Exercise aim: Could the data below be retyped exactly, without its pictures?

(Exercise data begins)

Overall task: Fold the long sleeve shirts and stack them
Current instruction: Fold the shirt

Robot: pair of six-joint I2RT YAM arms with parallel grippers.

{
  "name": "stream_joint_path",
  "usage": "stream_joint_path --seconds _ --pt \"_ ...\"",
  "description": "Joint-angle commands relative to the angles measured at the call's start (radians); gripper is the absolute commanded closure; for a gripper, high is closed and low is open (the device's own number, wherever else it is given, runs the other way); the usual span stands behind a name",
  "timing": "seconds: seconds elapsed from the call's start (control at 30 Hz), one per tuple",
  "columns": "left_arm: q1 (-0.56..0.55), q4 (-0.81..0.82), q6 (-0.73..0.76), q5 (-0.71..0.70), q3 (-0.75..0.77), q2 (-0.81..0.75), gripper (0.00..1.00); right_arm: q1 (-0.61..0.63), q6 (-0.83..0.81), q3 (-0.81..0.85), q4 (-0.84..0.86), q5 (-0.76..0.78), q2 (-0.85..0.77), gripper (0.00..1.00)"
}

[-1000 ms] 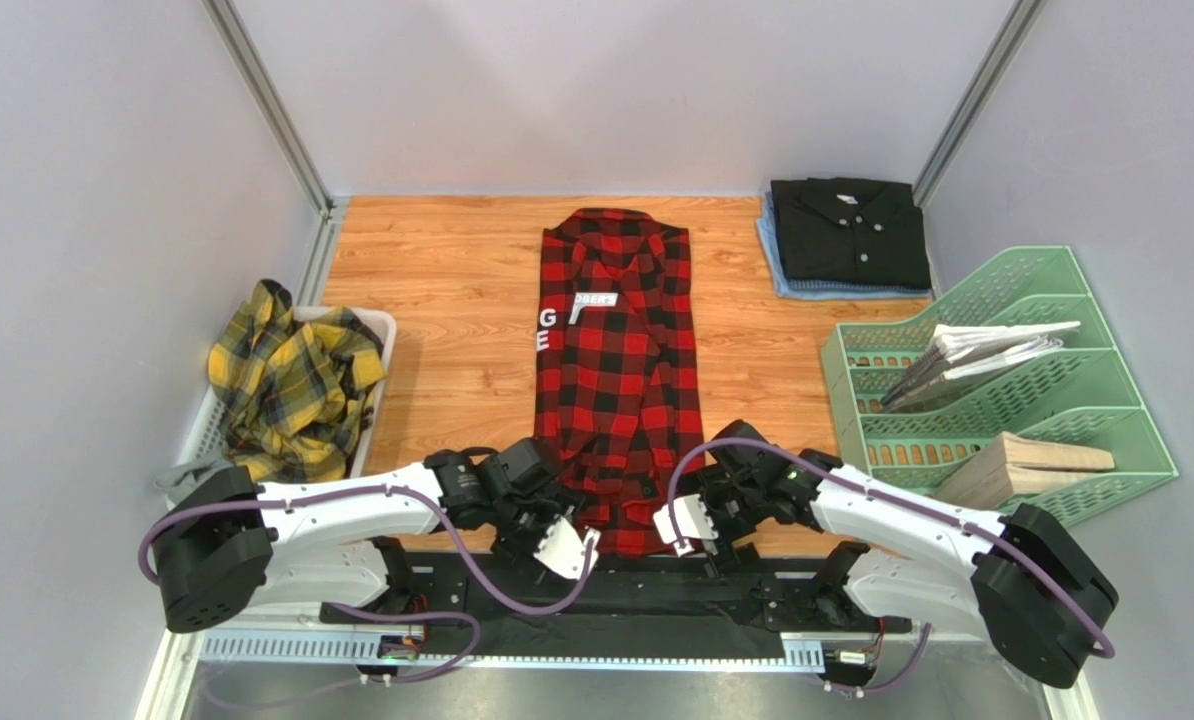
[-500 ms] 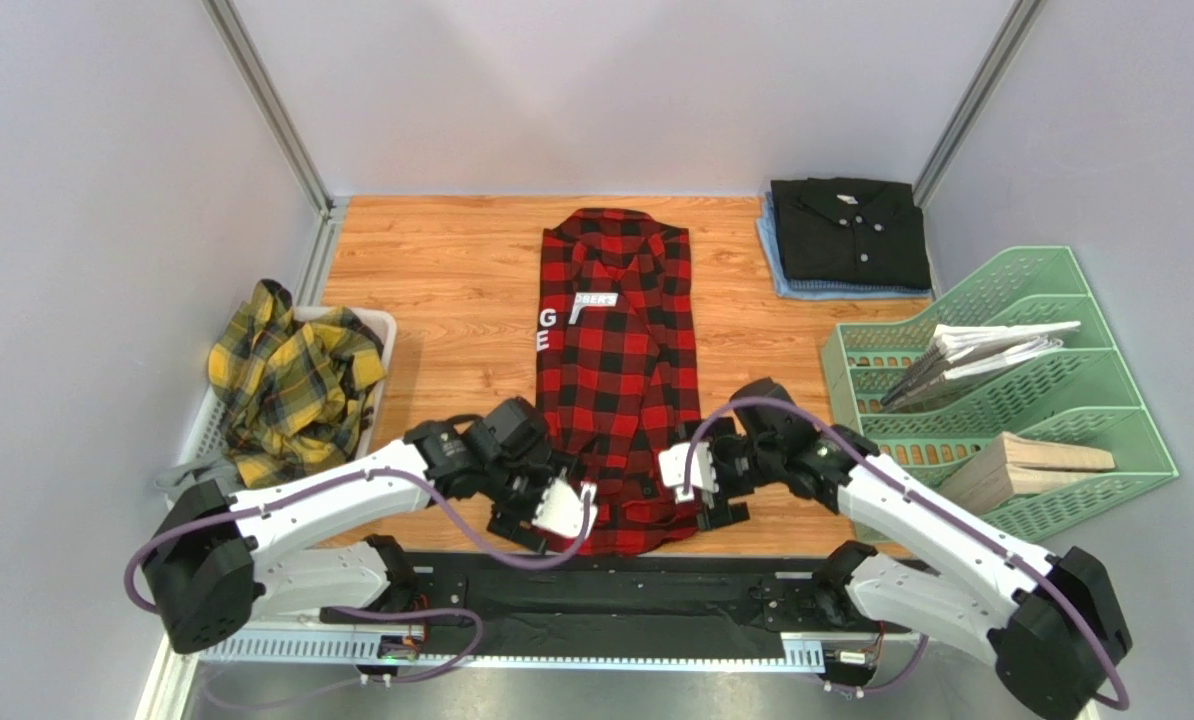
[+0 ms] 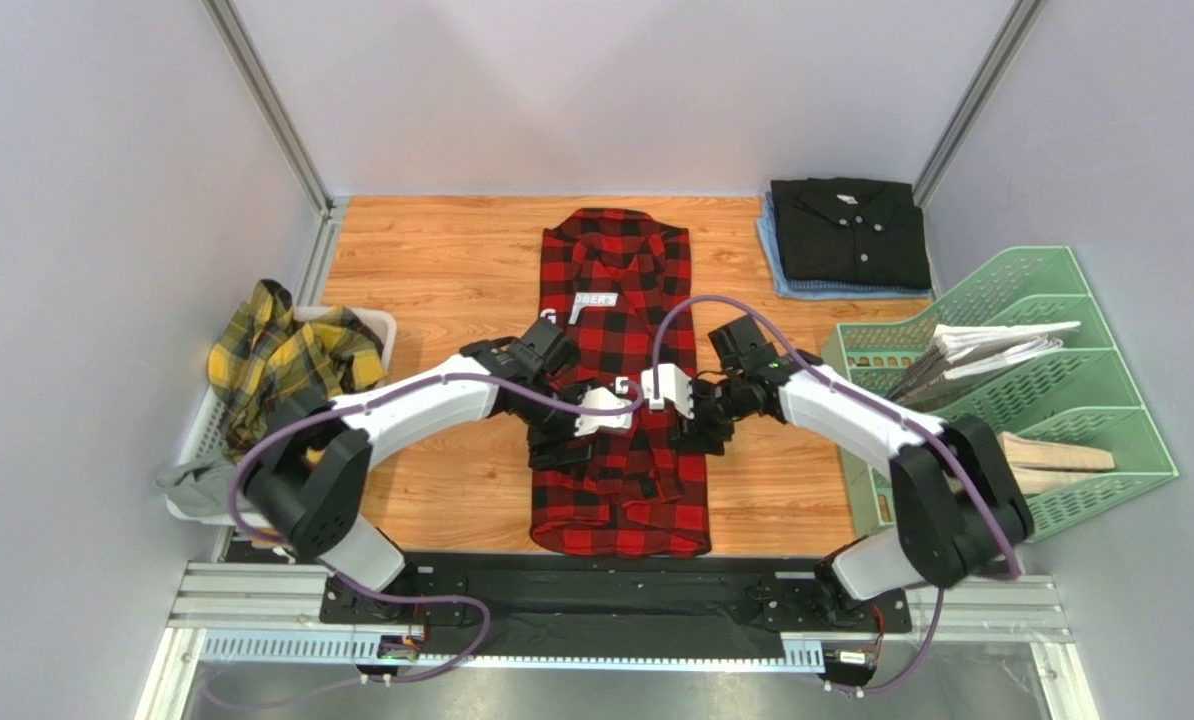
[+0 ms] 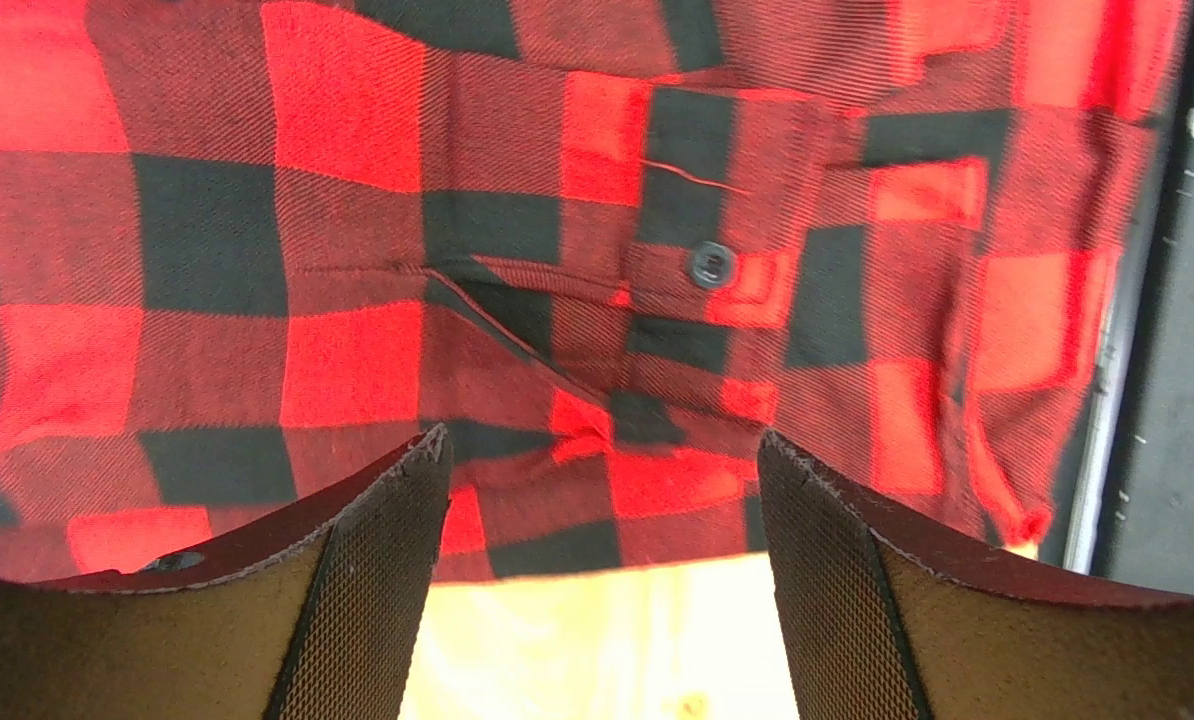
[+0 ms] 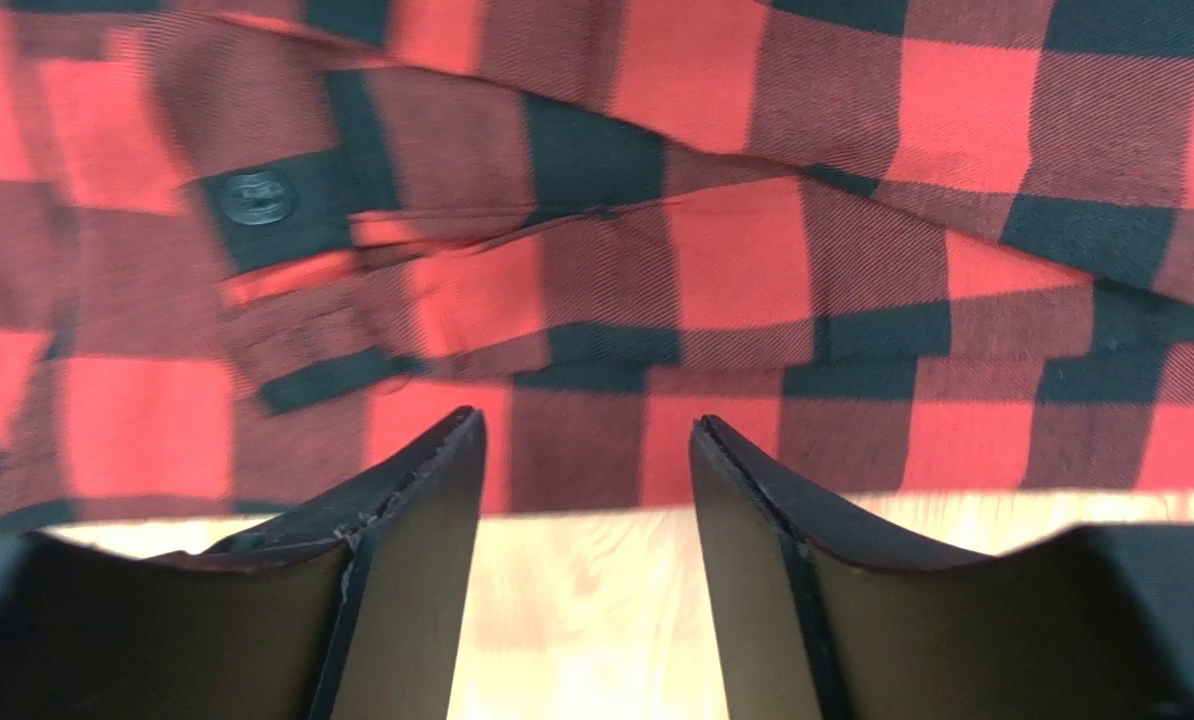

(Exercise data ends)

Solution below:
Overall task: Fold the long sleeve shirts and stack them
Current instruction: Fold the shirt

Robot: pair of six-joint I2RT YAM arms with parallel grippers.

{
  "name": "stream_joint_path",
  "usage": "stream_joint_path --seconds _ --pt \"_ ...\"",
  "description": "Joint-angle commands relative to the angles measured at the call's start (radians); gripper is the absolute commanded closure; for a gripper, high is closed and low is open (the device's own number, wherever else it is given, runs the other way); the usual span stands behind a name",
  "timing": "seconds: seconds elapsed from the call's start (control at 30 Hz), one per tuple",
  "columns": "left_arm: q1 (-0.56..0.55), q4 (-0.81..0.82), q6 (-0.73..0.76), q5 (-0.71..0.70), q3 (-0.75..0.77), q2 (-0.81..0.75), gripper (0.00..1.00); right_arm: q1 (-0.61..0.63), q6 (-0.83..0.81), q3 (-0.81..0.85), q4 (-0.84..0.86), q5 (-0.76..0.78), q2 (-0.85..0.77), gripper (0.00..1.00)"
}

[-1000 ms] 
[-500 ms] 
[+0 ms] 
[+0 ms] 
[+0 ms] 

This answer is now finished.